Spring 2008, Volume 4

Poetry by Jerry Garcia


Lexicon

My dream of words

At war in the cerebral forest
idioms explode into shrapnel,
words clash with branches,
small-legged animals dodge punctuation
and break ranks as the ground opens

to swallow the ashes of my wounded rhyme.
I stand naked at the window,
watch letters build
into well-dressed phrases
and attack like arrows.
I have not the muscle
to counter this assault.

I have become an old man
curled over rough hewn tables,
scratching rambling nonsense onto yellow tablets,
each stroke chafing wits
like abrasions in my mind.

In the cold, my speech freezes,
my blue winter skin jackets the forest trees,
I wrinkle and harden with the bark.


On Persephone's Travel Day

When I awoke this morning
my eyes opened freely

The rising sun had evaporated
the gray swirl of shipwreck dreams

I whistled into the shaving mirror
the shower stayed hot through my ablutions

City traffic had been dismissed
I did not spill coffee on my shirt

The phones did not ring
My heart did not stop

Oh Gods due praise and Gods who damn
preserve this day in the Bullfinch of my life.

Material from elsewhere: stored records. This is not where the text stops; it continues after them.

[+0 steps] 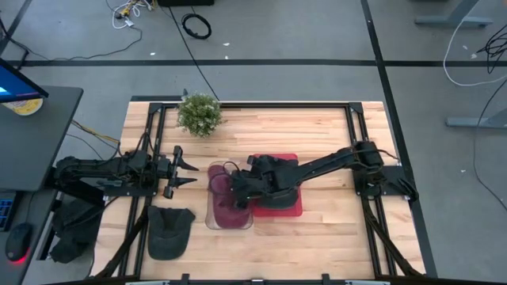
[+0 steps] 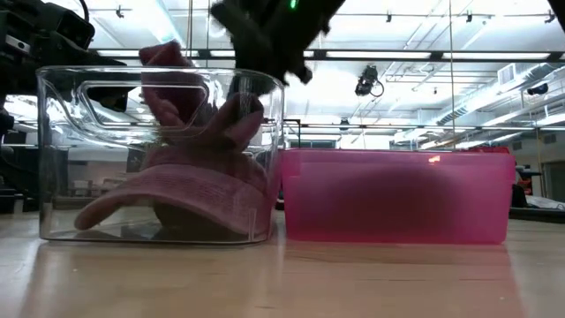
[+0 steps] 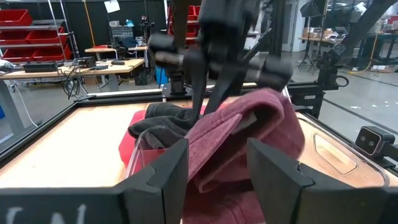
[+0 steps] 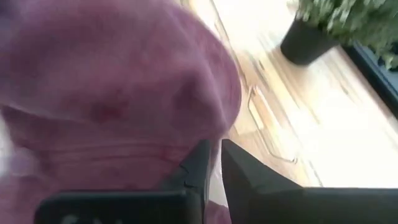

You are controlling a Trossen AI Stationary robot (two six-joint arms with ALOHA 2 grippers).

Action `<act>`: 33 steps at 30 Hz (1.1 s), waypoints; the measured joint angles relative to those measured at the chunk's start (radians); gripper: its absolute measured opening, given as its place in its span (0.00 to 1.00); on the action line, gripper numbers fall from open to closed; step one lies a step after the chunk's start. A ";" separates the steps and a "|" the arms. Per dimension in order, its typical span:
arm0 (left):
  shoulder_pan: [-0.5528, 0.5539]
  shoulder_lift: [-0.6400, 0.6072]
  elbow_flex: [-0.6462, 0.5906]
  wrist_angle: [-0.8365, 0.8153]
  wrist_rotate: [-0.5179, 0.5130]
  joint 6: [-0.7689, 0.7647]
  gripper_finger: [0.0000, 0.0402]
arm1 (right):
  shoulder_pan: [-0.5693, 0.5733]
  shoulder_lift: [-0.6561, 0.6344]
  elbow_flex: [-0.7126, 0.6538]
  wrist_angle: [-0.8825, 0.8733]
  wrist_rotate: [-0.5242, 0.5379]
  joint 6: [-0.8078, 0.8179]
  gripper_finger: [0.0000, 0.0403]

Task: Pick & Place hat
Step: Put the red cap into the transparent bin

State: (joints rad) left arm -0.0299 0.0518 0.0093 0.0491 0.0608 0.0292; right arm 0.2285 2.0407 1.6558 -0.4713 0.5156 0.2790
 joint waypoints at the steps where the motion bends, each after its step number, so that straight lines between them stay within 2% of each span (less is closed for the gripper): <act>1: 0.000 0.000 0.000 0.000 0.000 0.000 0.42 | 0.006 -0.014 0.000 0.011 0.000 0.000 0.11; 5: 0.000 0.000 0.000 0.000 0.000 0.000 0.42 | 0.032 -0.066 0.000 0.071 0.000 -0.018 0.12; 8: 0.000 0.000 0.000 0.000 0.000 0.000 0.42 | 0.048 -0.072 0.000 0.178 0.000 -0.042 0.12; 12: 0.000 0.000 0.000 0.000 0.000 0.000 0.42 | 0.050 -0.039 0.000 0.369 -0.001 -0.098 0.12; 15: 0.000 0.000 0.000 0.000 0.000 0.000 0.42 | 0.028 0.004 0.000 0.438 -0.041 -0.102 0.12; 17: 0.000 0.000 0.000 0.000 0.000 0.000 0.42 | 0.006 0.029 0.000 0.433 -0.106 -0.068 0.12; 20: 0.000 0.000 0.000 0.000 0.000 0.000 0.42 | -0.029 0.051 0.000 0.391 -0.372 0.014 0.12; 22: 0.000 0.000 0.000 0.000 0.000 0.000 0.42 | -0.042 0.052 0.000 0.360 -0.493 0.083 0.12; 26: 0.000 0.000 0.000 0.000 0.000 0.000 0.42 | -0.039 0.055 0.000 0.282 -0.483 0.131 0.11; 33: 0.000 0.000 0.000 0.000 0.000 0.000 0.42 | -0.042 0.071 0.000 0.264 -0.479 0.124 0.06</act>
State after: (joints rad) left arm -0.0299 0.0521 0.0090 0.0490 0.0608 0.0296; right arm 0.1867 2.1112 1.6555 -0.2075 0.0368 0.4032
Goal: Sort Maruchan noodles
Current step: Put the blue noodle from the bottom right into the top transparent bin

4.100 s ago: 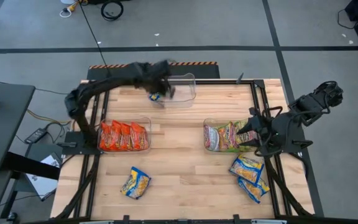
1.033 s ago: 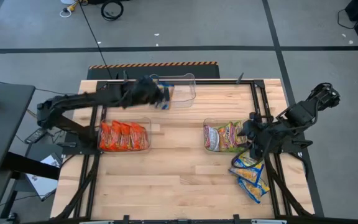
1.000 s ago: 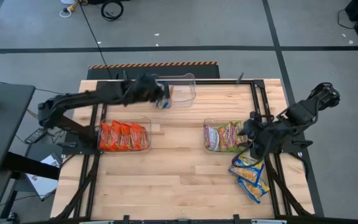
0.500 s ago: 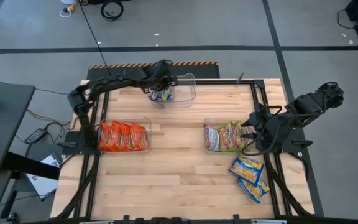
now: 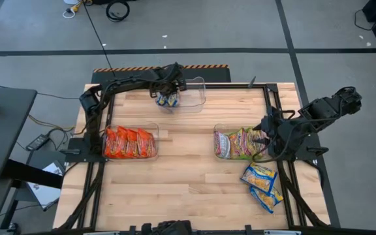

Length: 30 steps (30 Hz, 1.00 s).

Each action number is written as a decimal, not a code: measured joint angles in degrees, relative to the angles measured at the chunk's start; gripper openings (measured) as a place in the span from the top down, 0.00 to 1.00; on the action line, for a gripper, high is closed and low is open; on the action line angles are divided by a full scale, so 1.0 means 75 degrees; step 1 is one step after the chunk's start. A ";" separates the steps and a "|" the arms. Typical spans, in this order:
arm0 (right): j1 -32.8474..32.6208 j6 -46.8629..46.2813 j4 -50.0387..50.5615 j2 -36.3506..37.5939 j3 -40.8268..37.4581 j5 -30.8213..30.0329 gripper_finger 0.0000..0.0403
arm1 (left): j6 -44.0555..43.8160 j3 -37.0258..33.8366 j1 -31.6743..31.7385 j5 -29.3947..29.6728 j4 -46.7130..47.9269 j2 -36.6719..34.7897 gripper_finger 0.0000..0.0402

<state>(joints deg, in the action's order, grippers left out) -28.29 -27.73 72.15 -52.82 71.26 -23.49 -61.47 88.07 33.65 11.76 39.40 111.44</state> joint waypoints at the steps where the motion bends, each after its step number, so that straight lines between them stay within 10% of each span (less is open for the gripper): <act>1: 0.0000 0.0107 0.0043 0.0000 0.0000 0.0075 0.44 | 0.0048 0.0000 0.0004 0.0004 0.0005 0.0000 0.89; 20: -0.0184 0.0477 0.0295 -0.0205 -0.0170 0.1111 0.43 | 0.1823 0.1112 -0.0211 -0.0095 0.0689 -0.0507 0.59; 30: -0.1282 -0.0841 -0.0049 -0.2146 -0.0618 0.3278 0.46 | 0.4089 0.1300 -0.2296 0.0461 0.1360 -0.2104 0.59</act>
<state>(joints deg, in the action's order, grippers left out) -37.91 -34.03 71.78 -68.92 66.63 1.09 -30.80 97.82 16.43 15.22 49.60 95.66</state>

For surely the hell that froze over today
will have thawed by the time I wake tomorrow.


BIO:  Jerry Garcia is a poet, photographer, filmmaker and native of Los Angeles. His poetry and photography have been seen in Andwerve, Lily: Literary Review, poeticdiversity, Lounge Lit Anthology, and The November 3rd Club. He has read in the Newer Poets/ALOUD Series at the Los Angeles Public Library and has also been a featured writer at Beyond Baroque, The World Stage, Rhapsodomancy and Skylight Books. He serves as a co-director of the Valley Contemporary Poets and art editor for www.poeticdiversity.org.